C'est entre ce vieux maniaque et sa féroce moitié que Mme Eyssette était obligée de vivre depuis six mois. La malheureuse femme passait toutes ses journées dans la chambre de son frère, assise à côté de lui et s'ingéniait à être utile. Elle essuyait les pinceaux, mettait de l'eau dans les godets… Le plus triste, c'est que, depuis notre ruine, l'oncle Baptiste avait un profond mépris pour M. Eyssette, et que du matin au soir, la pauvre mère était condamnée à entendre dire: «Eyssette n'est pas sérieux! Eyssette n'est pas sérieux!» Ah! le vieil imbécile! il fallait voir de quel air sentencieux et convaincu il disait cela en coloriant sa grammaire espagnole! Depuis, j'en ai souvent rencontré dans la vie, de ces hommes soi disant très graves, qui passaient leur temps à colorier des grammaires espagnoles et trouvaient que les autres n'étaient pas sérieux.

Tous ces détails sur l'oncle Baptiste et l'existence lugubre que Mme Eyssette menait chez lui, je ne les connus que plus tard; pourtant, dès mon arrivée dans la maison, je compris que, quoi qu'elle en dit, ma mère ne devait pas être heureuse… Quand j'entrai, on venait de se mettre à table pour le dîner.

Mme Eyssette bondit de joie en me voyant, et, comme vous pensez, elle embrassa son petit Chose de toutes ses forces. Cependant la pauvre mère avait l'air gênée; elle parlait peu – toujours sa petite voix douce et tremblante, les yeux dans son assiette. Elle faisait peine à voir avec sa robe étriquée et toute noire.

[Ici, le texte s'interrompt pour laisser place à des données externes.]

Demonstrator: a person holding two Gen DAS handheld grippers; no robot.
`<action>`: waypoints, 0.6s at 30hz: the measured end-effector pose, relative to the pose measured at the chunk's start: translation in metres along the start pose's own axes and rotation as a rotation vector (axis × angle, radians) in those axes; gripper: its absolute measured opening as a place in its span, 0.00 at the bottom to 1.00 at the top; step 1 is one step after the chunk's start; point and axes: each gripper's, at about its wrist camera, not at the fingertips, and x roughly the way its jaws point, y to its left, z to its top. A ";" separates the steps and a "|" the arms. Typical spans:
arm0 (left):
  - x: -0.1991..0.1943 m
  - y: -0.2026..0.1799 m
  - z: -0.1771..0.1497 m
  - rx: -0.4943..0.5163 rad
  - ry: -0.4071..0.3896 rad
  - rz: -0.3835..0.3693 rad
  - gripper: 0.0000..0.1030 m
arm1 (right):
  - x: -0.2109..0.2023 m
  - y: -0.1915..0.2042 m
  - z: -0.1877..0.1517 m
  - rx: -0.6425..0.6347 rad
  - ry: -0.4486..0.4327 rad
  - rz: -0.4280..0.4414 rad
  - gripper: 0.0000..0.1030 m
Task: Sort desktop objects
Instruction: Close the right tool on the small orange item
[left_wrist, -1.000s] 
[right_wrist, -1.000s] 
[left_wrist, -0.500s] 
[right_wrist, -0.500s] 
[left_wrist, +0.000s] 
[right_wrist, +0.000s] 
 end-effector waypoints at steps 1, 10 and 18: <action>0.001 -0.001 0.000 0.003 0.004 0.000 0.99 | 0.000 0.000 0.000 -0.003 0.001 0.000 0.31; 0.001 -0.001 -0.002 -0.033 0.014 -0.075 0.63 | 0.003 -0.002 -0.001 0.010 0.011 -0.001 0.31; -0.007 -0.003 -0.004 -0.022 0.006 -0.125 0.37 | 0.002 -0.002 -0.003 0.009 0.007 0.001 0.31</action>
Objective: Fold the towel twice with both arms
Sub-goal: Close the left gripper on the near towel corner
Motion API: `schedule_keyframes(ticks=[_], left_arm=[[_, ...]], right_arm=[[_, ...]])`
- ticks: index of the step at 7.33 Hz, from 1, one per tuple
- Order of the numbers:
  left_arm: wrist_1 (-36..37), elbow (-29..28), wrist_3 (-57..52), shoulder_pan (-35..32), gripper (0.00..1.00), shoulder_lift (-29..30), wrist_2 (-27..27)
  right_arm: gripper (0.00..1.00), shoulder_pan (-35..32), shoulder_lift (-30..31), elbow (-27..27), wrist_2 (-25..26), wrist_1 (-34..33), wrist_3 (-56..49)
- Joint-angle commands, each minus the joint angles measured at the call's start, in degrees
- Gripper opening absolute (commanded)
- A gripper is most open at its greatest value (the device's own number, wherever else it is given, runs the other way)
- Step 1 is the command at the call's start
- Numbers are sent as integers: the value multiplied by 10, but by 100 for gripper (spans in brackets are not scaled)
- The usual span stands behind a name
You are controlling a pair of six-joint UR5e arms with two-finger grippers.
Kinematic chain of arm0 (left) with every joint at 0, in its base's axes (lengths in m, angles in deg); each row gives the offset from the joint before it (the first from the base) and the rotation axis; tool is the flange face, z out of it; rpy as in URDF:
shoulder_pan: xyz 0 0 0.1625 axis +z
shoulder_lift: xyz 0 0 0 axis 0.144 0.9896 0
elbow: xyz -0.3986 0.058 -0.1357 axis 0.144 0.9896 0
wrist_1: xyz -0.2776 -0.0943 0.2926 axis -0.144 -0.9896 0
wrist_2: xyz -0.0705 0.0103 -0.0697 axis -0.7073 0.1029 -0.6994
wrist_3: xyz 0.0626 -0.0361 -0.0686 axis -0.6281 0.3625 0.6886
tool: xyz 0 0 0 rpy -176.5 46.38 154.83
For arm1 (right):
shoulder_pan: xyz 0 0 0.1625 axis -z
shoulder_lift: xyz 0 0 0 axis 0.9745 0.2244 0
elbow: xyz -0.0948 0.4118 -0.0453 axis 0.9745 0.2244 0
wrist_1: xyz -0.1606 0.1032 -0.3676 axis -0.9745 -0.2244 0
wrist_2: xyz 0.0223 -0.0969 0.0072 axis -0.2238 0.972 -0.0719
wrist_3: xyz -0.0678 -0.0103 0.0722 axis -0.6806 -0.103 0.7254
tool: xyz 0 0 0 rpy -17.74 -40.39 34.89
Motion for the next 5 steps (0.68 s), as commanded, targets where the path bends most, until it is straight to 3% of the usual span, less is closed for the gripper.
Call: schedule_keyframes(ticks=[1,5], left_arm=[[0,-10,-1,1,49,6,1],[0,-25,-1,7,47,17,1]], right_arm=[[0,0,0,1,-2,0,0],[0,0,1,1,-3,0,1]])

L'accueil de mon oncle et de ma tante fut très froid. Ma tante me demanda d'un air effrayé si j'avais dîné. Je me hâtai de répondre que oui… La tante respira; elle, avait tremblé un instant pour son dîner. Joli, le dîner! des pois chiches et de la morue.

L'oncle Baptiste, lui, me demanda si nous étions en vacances… Je répondis que je quittais l'Université, et que j'allais à Paris rejoindre mon frère Jacques, qui m'avait trouvé une bonne place. J'inventai ce mensonge pour rassurer la pauvre Mme Eyssette sur mon avenir et puis aussi pour avoir l'air sérieux aux yeux de mon oncle.

En apprenant que le petit Chose avait une bonne place, la tante Baptiste ouvrit de grands yeux.

«Daniel, dit-elle, il faudra faire venir ta mère à Paris… La pauvre chère femme s'ennuie loin de ses enfants; et puis, tu comprends! c'est une charge pour nous, et ton oncle ne peut pas toujours être la vache à lait de la famille.

– Le fait est, dit l'oncle Baptiste, la bouche pleine, que je suis la vache à lait…» Cette expression de vache à lait l'avait ravi, et il la répéta plusieurs fois avec la même gravité…

Le dîner fut long, comme entre vieilles gens. Ma mère mangeait peu, m'adressait quelques paroles et me regardait à la dérobée; ma tante la surveillait.

«Vois ta sœur! disait-elle à son mari, la joie de retrouver Daniel lui coupe l'appétit. Hier elle a pris deux fois du pain, aujourd'hui une fois seulement.» Ah! chère Mme Eyssette, comme j'aurais voulu vous emporter ce soir-là, comme j'aurais voulu vous arracher à cette impitoyable vache à lait et à son épouse; mais, hélas! je m'en allais au hasard moi même, ayant juste de quoi payer ma route, et je pensais bien que la chambre de Jacques n'était pas assez grande pour nous tenir tous les trois. Encore si j'avais pu vous parler, vous embrasser à mon aise; mais non! On ne nous laissa pas seuls une minute… Rappelez-vous: tout de suite après dîner, l'oncle se remit à sa grammaire espagnole, la tante essuyait son argenterie, et tous deux ils nous épiaient du coin de l'œil… L'heure du départ arriva, sans que nous eussions rien pu nous dire. Aussi le petit Chose avait le cœur bien gros, quand il sortit de chez l'oncle Baptiste; et en s'en allant, tout seul, dans l'ombre de la grande avenue qui mène au chemin de fer, il se jura deux ou trois fois très solennellement de se conduire désormais comme un homme et de ne plus songer qu'à reconstruire le foyer.